Prompt: Reading the data below, count the lines that carry the string "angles". Give nothing but the count.

Records shown:

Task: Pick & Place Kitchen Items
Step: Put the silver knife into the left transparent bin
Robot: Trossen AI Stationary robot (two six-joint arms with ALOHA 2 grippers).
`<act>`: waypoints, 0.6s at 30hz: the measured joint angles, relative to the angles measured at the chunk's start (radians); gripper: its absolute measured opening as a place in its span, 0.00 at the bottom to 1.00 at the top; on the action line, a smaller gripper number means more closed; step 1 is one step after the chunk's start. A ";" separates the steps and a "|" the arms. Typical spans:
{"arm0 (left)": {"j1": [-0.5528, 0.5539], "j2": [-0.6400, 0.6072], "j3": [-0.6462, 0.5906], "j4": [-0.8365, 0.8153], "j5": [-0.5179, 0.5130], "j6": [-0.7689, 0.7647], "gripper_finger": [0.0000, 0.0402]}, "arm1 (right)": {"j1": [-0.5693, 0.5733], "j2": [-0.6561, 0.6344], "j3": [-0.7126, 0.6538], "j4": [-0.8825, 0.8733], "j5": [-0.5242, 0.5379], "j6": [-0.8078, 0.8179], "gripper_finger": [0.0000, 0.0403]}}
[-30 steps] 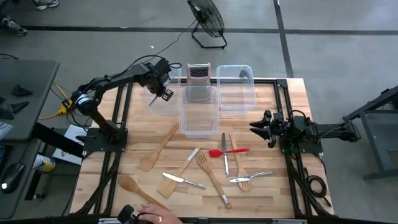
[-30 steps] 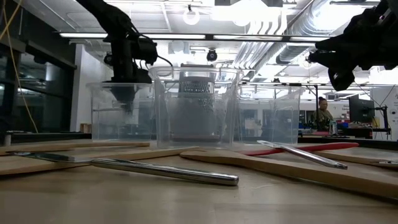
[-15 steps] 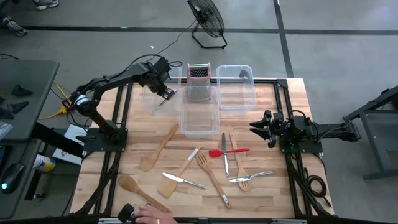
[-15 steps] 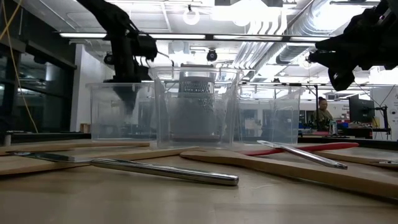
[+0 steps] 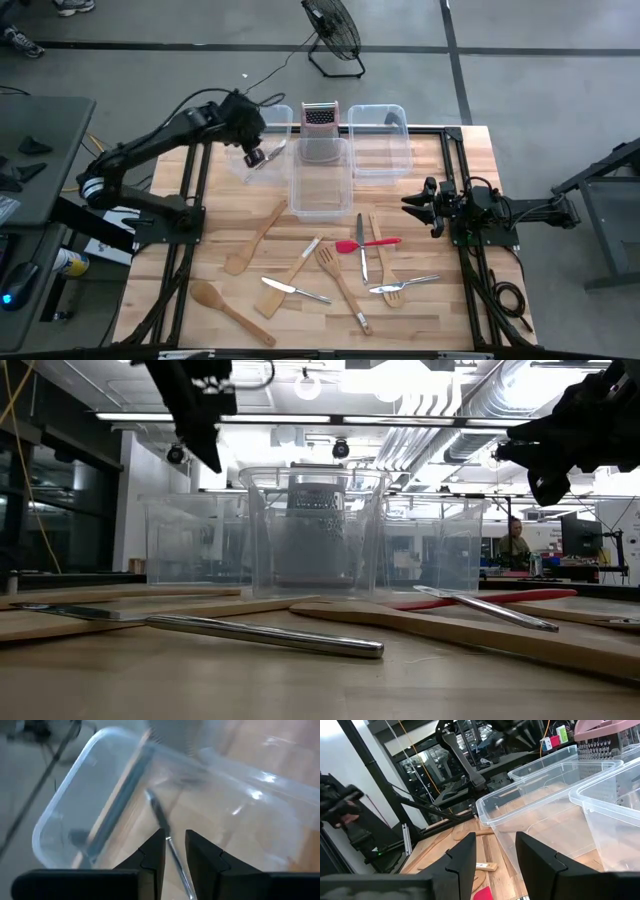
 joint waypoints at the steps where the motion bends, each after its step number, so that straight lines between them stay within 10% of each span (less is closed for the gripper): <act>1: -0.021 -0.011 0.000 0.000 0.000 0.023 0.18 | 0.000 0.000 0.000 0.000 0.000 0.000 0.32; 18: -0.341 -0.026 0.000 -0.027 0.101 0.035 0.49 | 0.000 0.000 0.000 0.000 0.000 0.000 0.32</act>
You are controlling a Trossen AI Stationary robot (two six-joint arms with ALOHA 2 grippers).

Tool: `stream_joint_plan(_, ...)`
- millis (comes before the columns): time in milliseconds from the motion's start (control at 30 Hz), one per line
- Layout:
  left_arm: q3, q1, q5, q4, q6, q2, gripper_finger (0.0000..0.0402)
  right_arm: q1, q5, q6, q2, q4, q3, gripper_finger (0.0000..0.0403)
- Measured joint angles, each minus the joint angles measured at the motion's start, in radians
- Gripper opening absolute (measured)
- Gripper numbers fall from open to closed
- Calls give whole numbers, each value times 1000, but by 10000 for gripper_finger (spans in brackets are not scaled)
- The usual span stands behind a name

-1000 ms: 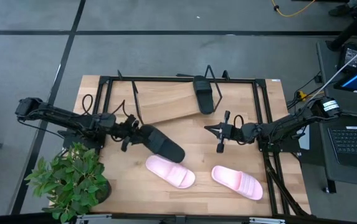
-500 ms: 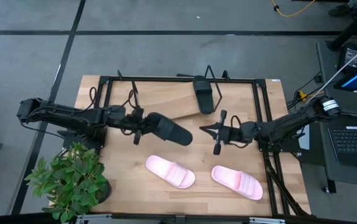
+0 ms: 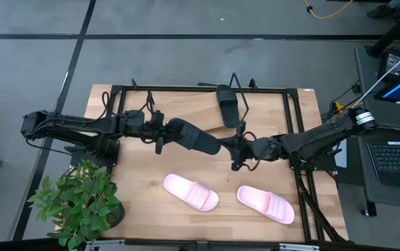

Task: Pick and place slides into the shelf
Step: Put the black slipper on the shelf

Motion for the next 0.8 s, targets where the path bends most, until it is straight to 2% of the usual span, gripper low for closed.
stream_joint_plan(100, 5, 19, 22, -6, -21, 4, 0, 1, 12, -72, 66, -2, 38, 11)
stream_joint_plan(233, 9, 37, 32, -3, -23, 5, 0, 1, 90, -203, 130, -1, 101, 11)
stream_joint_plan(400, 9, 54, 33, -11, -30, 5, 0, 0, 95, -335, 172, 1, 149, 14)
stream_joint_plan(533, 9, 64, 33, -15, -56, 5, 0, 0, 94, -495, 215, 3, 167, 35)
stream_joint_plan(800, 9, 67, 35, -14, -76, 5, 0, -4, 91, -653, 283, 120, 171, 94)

Output below: 2